Scott will replace Sheriff Lee Baca, who officially retires on Thursday at noon. Baca’s departure comes after more than two years of steady controversy that eroded the agency’s reputation, including the recent indictments of 18 current and former members of the department for alleged brutality in the jails and obstruction of justice.

With no incumbent on the ballot, the race to succeed Baca has turned into one of the most heavily contested in the department’s recent history. At the same time, Baca’s unexpected retirement put enormous pressure on the Board of Supervisors to find an interim sheriff who would aggressivelyimplement reforms recommended in 2012 by the blue-ribbon Citizen’s Commission on Jail Violence. “We didn’t want a caretaker,” said Supervisor Zev Yaroslavsky. “And we didn’t want someone distracted by campaigning for the job.”

Scott seemed to be a good fit on both counts.

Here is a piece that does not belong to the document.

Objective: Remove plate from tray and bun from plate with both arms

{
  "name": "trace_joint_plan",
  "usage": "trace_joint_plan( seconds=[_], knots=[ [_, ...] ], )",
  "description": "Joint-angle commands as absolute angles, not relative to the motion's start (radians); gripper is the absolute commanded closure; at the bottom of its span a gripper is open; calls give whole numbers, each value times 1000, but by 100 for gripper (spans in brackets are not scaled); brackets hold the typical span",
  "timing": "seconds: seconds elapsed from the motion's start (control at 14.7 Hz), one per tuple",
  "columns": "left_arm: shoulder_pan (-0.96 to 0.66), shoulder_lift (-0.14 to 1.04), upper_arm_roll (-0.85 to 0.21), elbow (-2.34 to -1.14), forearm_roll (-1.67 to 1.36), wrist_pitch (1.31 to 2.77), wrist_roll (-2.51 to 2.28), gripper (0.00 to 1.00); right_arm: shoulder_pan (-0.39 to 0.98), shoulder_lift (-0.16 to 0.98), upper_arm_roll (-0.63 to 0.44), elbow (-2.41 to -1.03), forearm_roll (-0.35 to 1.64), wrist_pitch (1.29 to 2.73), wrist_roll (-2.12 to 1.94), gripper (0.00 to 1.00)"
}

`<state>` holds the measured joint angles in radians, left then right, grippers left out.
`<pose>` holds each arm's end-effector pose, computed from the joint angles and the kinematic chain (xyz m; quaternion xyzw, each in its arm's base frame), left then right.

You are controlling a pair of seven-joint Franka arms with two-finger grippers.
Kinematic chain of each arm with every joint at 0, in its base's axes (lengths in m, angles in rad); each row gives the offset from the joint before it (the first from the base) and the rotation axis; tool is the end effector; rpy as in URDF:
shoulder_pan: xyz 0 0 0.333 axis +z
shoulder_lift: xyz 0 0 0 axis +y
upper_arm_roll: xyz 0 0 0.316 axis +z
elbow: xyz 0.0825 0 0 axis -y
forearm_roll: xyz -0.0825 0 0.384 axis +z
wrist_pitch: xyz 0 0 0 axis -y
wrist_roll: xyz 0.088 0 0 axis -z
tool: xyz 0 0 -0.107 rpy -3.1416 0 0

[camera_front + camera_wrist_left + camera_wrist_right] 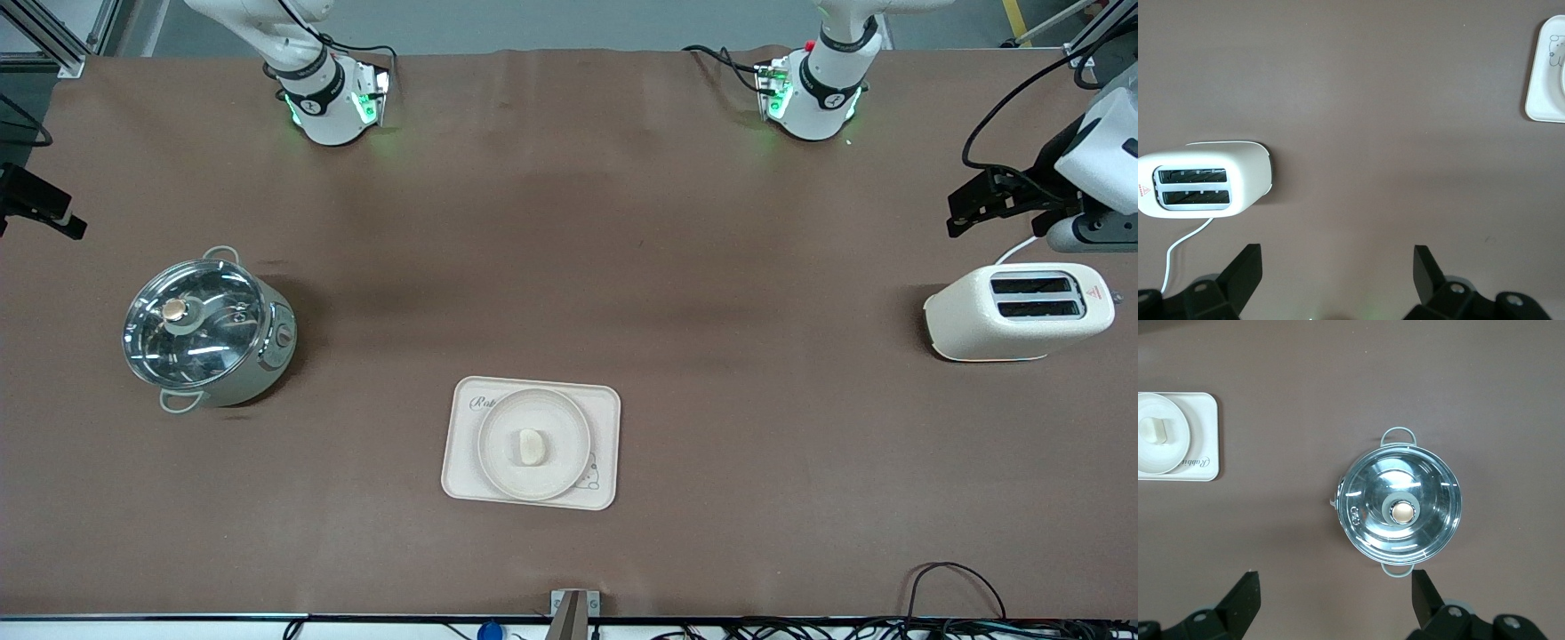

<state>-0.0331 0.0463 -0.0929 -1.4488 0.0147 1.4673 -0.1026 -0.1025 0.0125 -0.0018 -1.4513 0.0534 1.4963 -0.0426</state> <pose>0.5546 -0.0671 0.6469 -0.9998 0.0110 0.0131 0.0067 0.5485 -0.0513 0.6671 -0.9991 0.0284 -0.0181 0.0253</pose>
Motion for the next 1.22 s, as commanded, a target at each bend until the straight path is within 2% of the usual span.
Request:
trace_joint_plan(
  seconds=[0.0, 0.41, 1.15],
  knots=[
    [-32, 34, -97, -1450, 18, 1451, -98, 0, -86, 12, -3, -1439, 57, 1482, -40, 0],
    [-34, 52, -100, -1407, 52, 1453, -83, 0, -78, 12, -5, -1439, 55, 1482, -40, 0],
    [-41, 69, -100, -1413, 44, 1483, -83, 0, -78, 11, -5, -1440, 55, 1451, -34, 0]
  ],
)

Besides his years of service in Los Angeles, Scott has spent the past 5 years as the undersheriff in Orange County. There, he has helped the agency recover from a sensational corruption scandal involving ex-Sheriff Michael Carona, who ended up in federal prison for witness tampering. Scott was recruited by Carona’s successor, Sandra Hutchens, a former division chief in the Los Angeles County Sheriff’s Department. (Scott, who is taking a leave of absence from his Orange County post, will return there after Baca’s replacement is sworn in.)

In an interview Wednesday with a writer for Supervisor Yaroslavsky’s website, Scott said his first—and top—priority will be to make sure everyone on the command staff is “in alignment” with the mission of bringing substantive reform and accountability to the department so they can effectively communicate it throughout the organization.

“I need to know that I have their complete buy-in,” he said. “If I don’t, then there’s going to be changes. I’m not bashful about that.”

Scott said he’s optimistic that changes in policy and direction can come quickly. But he said he’s realistic about the deeper cultural changes. “That’s a time-tested kind of process,” he said. “It’s like turning that big aircraft carrier.”

In Orange County, he said, some members of the department who resisted change ended up leaving the department because “it was heading down a different path—not one they chose. What you’re left with are people who have bought in.” He said he suspects the same thing could happen in Los Angeles.

For help in his new job, Scott has turned to a former colleague, retired Field Operations Chief Neal Tyler, who’ll return as an executive officer.

“I need immediate assistance from someone I know and trust,” Scott said of Tyler, who oversaw operations in Malibu/Lost Hills, Crescenta Valley, Altadena and Lancaster, among other places. Scott said that Tyler, like him, “had a great deal of difficulty with things that were going on.” Tyler left the department about a year ago, Scott said.

Scott said one of the challenges they’ll face is keeping the political race for sheriff from creating divisions and distractions in the rank and file. The current field includes two high-ranking insiders, as well as two former members of the department who’ve maintained alliances on the force. He said he will make it clear to the two inside candidates that “the operation of the Sheriff’s Department is Priority One and that their campaigns are on their own time…The mission is what we need to focus on, not the candidates. We need to keep this ship righted.”

On a personal level, Scott said his wife, Alice, strongly supports his return to the department so he can finally press ahead with the reforms he wanted to initiate before he felt compelled to leave. She’s a former sheriff’s captain, who retired in 2010, and, like him, did not like what she saw.

“She is one of those who watched internally and then from a distance and felt very disappointed and frustrated,” Scott said, adding: “I want to bring back the department’s premiere status.”